> _Saved entries_:
*** Begin section ***
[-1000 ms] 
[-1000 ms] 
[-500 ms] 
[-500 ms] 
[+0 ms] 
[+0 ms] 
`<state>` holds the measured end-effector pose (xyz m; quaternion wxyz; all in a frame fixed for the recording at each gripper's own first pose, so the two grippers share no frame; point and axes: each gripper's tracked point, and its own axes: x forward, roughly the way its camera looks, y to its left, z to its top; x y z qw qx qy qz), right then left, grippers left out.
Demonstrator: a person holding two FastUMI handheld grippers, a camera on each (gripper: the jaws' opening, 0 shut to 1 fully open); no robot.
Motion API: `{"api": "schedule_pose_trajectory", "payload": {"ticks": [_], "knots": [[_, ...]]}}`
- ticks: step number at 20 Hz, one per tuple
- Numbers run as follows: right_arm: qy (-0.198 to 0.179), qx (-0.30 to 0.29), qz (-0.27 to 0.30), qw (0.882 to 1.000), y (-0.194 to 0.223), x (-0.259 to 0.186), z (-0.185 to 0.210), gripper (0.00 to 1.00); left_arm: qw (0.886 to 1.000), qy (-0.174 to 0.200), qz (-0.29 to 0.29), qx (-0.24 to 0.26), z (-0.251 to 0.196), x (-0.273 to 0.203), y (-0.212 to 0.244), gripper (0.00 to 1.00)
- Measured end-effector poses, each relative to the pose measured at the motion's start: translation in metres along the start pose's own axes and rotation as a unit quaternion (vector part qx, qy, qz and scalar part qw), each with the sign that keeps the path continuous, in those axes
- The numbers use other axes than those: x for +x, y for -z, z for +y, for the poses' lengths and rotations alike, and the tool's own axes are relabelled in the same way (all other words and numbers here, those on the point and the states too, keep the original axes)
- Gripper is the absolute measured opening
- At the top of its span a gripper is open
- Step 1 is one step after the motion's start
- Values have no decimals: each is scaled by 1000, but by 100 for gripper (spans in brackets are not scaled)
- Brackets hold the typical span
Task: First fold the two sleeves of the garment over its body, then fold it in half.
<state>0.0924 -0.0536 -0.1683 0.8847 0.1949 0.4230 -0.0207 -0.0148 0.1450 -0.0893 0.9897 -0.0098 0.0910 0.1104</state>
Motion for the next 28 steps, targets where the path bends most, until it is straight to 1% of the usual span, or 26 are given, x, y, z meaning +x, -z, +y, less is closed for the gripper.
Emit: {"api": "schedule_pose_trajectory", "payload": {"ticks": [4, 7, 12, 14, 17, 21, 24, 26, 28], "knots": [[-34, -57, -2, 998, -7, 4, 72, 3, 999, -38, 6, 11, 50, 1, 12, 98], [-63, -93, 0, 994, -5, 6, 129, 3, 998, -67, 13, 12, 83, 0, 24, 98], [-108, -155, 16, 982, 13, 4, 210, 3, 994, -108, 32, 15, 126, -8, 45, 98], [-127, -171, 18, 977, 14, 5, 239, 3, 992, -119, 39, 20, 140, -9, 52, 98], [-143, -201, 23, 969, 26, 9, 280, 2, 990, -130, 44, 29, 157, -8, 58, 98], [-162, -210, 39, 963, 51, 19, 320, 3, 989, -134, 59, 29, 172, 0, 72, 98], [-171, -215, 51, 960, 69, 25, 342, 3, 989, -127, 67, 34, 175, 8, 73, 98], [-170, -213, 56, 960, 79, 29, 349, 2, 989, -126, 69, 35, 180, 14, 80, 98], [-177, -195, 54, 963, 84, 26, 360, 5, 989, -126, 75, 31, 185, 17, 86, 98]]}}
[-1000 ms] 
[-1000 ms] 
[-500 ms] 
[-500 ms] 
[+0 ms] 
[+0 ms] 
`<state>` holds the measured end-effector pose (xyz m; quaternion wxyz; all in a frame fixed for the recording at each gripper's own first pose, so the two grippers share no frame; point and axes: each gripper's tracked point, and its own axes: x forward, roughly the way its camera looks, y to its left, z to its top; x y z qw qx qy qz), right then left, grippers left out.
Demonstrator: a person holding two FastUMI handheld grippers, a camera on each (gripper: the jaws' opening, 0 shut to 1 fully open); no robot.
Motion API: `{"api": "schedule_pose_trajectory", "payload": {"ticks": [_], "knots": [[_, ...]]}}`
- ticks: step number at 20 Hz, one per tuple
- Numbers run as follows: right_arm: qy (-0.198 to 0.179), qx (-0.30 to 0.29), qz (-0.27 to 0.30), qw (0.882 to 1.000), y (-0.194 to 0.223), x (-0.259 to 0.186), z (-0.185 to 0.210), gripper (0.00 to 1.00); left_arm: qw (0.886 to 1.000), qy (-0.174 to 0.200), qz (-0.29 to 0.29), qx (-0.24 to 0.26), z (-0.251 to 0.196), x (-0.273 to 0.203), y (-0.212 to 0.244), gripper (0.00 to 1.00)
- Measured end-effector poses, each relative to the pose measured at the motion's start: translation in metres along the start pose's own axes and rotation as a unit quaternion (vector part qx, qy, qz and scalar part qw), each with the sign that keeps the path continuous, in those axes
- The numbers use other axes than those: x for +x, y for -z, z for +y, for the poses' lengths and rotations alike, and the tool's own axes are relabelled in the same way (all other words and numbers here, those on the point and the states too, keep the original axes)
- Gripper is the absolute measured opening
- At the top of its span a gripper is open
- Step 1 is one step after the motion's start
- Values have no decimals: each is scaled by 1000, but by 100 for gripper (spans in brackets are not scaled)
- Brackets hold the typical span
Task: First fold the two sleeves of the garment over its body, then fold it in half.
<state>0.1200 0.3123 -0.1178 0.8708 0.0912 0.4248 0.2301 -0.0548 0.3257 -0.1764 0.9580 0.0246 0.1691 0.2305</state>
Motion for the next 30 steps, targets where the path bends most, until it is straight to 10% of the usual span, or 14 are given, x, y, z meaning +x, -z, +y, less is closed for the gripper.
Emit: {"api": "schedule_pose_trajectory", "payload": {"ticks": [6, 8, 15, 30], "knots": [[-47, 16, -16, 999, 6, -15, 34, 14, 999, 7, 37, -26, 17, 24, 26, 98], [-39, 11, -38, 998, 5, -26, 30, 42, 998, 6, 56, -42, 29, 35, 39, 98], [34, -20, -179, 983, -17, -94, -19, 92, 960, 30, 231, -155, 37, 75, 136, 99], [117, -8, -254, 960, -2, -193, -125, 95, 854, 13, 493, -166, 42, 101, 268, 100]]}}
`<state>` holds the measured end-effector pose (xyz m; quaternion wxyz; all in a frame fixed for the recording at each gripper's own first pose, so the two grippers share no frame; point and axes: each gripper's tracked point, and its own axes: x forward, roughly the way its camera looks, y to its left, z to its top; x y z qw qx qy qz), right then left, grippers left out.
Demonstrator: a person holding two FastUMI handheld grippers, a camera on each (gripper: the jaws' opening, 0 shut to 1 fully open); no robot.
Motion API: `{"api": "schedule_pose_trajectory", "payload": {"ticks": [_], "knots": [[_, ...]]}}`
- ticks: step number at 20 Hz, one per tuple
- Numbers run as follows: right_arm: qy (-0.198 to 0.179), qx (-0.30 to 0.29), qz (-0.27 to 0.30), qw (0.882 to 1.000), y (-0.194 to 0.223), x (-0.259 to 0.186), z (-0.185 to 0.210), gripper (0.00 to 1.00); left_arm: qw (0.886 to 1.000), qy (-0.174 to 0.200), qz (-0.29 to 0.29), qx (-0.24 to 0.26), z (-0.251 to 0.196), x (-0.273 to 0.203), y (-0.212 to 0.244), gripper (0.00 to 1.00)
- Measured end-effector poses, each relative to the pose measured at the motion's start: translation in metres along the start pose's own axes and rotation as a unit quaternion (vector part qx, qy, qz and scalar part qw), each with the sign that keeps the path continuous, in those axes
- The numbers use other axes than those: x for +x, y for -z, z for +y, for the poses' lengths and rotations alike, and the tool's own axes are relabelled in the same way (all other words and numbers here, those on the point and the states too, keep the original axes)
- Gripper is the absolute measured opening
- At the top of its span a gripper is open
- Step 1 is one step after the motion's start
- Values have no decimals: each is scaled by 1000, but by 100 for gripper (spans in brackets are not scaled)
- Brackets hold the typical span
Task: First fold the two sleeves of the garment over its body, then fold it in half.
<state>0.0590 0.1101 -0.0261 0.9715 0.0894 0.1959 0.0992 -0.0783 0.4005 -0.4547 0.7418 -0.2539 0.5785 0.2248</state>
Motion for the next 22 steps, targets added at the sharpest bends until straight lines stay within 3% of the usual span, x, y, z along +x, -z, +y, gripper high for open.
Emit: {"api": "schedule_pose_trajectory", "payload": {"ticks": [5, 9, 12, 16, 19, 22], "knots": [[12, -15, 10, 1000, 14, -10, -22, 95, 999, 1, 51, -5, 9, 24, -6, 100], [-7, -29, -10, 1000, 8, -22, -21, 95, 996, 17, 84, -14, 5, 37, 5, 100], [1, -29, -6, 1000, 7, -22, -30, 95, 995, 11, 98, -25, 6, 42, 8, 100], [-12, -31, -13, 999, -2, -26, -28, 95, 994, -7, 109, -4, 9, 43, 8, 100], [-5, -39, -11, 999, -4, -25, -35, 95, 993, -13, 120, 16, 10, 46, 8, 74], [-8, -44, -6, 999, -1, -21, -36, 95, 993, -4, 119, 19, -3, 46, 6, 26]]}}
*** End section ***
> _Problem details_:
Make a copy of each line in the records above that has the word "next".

> _Exercise result_:
Motion for the next 28 steps, targets where the path bends most, until it is straight to 1% of the usual span, or 26 are given, x, y, z meaning +x, -z, +y, less is closed for the gripper.
Motion for the next 30 steps, targets where the path bends most, until it is straight to 10% of the usual span, or 14 are given, x, y, z meaning +x, -z, +y, less is closed for the gripper.
Motion for the next 22 steps, targets added at the sharpest bends until straight lines stay within 3% of the usual span, x, y, z along +x, -z, +y, gripper high for open.

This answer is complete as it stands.